Data science is hailed as the new currency of business, giving companies a competitive edge by enabling them to rapidly transform data into information. Data science is the application of a variety of methods such as statistical methods, statistical techniques, and software systems that allow companies to analyze and extract data from both structured and unstructured data sources.

Essentially, any information that can be recorded in a digital format can be considered data. This includes handwritten ledgers, books that are found on shelves as well as the ones and zeroes being stored on your computer screen and converted into pixels various shades and densities.

The aim of data science is to discover that knowledge, turn it into insights and finally make use of those insights to drive decision-making and innovating. This article will help you transform raw data into valuable data and how to develop an data-science project.

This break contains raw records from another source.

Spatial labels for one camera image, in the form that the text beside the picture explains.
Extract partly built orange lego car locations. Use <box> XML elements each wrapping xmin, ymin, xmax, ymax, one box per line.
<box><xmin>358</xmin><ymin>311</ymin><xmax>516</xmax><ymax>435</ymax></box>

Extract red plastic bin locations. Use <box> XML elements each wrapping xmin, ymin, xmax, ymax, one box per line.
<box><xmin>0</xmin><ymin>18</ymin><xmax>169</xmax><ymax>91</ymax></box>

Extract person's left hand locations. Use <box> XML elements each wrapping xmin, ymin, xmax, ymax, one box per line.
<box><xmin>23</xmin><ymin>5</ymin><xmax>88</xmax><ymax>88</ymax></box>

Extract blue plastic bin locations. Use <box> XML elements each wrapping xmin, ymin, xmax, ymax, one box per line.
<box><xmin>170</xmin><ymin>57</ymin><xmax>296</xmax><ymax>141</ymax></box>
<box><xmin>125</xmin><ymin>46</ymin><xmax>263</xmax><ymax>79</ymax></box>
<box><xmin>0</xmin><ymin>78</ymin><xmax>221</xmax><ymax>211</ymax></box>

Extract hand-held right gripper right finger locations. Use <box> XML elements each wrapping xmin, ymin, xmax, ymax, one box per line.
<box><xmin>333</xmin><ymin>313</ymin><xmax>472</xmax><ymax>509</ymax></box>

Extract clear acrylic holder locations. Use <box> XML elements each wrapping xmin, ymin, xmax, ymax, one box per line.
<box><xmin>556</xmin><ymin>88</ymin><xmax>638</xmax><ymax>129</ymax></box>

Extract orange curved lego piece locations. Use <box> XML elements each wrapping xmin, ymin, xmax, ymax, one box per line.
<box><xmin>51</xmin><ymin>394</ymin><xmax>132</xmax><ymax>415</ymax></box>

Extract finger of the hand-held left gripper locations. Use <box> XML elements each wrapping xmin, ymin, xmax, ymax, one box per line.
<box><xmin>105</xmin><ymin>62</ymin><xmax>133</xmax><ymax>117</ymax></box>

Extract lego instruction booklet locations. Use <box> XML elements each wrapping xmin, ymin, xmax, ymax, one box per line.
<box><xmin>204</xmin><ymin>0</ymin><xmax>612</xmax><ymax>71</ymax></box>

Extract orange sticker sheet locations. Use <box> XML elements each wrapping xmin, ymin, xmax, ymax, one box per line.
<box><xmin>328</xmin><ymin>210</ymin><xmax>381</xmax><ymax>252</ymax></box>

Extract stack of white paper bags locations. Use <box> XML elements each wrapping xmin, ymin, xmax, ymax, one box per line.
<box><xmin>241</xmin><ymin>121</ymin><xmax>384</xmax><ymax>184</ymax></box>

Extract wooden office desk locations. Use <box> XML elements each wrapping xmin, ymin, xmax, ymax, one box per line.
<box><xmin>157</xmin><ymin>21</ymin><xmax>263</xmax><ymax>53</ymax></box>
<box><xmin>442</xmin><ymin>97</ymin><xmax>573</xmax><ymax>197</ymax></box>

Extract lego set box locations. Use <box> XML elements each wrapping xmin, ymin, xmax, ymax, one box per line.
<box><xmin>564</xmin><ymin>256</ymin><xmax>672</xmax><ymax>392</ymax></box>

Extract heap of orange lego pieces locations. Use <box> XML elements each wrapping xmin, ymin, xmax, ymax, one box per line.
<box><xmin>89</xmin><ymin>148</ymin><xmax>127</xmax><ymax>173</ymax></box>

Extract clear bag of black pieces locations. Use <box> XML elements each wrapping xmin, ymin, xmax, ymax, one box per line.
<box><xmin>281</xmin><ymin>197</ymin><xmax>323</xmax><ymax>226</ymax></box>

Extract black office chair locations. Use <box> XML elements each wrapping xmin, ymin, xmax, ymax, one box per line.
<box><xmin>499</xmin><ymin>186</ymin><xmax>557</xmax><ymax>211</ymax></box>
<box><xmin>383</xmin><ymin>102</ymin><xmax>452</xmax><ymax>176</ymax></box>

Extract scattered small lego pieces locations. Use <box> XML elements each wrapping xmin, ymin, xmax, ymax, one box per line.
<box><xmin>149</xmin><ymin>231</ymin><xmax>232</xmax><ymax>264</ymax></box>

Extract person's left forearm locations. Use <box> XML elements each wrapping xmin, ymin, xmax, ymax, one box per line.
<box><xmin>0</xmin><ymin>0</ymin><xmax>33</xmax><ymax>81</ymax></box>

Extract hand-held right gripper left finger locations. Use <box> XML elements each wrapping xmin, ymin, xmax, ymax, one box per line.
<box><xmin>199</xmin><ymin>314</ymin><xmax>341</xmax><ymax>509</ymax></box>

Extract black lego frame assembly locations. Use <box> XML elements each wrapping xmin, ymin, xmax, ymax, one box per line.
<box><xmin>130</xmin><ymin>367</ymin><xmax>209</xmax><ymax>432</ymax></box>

This is a challenging process and requires expertise in a variety of areas such as business intelligence, analytics, programming (ideally using Python) databases management systems, SQL querying, visualization and machine learning. It requires a thorough understanding of the domain you are working in, and an ability to communicate your knowledge to team members and the stakeholders.

Examples of successful data science projects include building recommendations for movies using patient records to find patterns and predict illnesses using social media analysis to understand customer opinions and predicting stock prices, or identifying crime patterns for police. The ultimate goal of a data science project is to use those insights to drive scalability and better business decisions for the organization.